• _DATA BLOCK_:
════════════════

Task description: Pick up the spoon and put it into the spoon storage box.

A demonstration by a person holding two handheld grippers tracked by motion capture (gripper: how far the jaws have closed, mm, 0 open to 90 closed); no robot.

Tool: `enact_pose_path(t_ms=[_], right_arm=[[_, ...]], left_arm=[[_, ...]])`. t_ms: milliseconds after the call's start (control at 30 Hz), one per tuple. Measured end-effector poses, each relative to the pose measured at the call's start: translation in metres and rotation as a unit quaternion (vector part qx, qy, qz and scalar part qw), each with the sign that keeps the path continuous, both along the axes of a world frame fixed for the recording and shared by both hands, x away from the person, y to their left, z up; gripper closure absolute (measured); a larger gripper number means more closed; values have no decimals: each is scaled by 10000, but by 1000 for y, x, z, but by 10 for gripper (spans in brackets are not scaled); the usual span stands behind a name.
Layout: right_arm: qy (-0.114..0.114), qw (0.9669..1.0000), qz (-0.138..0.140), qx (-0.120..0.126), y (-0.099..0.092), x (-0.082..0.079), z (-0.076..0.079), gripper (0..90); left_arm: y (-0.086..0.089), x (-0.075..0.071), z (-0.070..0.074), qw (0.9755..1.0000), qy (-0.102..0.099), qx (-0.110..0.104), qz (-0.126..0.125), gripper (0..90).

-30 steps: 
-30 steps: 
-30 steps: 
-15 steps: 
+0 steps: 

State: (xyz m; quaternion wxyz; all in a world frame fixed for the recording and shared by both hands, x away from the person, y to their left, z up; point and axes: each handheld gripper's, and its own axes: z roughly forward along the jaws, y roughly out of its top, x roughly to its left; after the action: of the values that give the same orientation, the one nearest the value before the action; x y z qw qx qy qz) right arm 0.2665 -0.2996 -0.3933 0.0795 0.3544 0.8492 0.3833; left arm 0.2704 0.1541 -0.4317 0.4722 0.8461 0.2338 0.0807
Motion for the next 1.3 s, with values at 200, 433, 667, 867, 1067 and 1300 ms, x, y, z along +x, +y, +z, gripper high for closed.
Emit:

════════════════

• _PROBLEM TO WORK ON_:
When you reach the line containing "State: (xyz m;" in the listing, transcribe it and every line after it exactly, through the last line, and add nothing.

• _RESPONSE BELOW_:
State: (xyz m; quaternion wxyz; all in a world frame fixed for the recording and shared by both hands, x away from the person, y to their left, z up; point and axes: each handheld gripper's, and its own axes: z roughly forward along the jaws, y roughly out of its top, x roughly to its left; after the action: of the values that give the same orientation, the one nearest the value before the action; x y z qw qx qy qz) right arm 0.2665 -0.2996 -0.3933 0.0795 0.3544 0.8492 0.3833; left arm 0.2704 0.1541 -0.4317 0.4722 0.8461 0.2338 0.0807
Motion for the next 1.3 s, with values at 200, 433, 667, 867, 1067 and 1300 ms, x, y, z along +x, +y, +z, gripper high for closed.
Emit:

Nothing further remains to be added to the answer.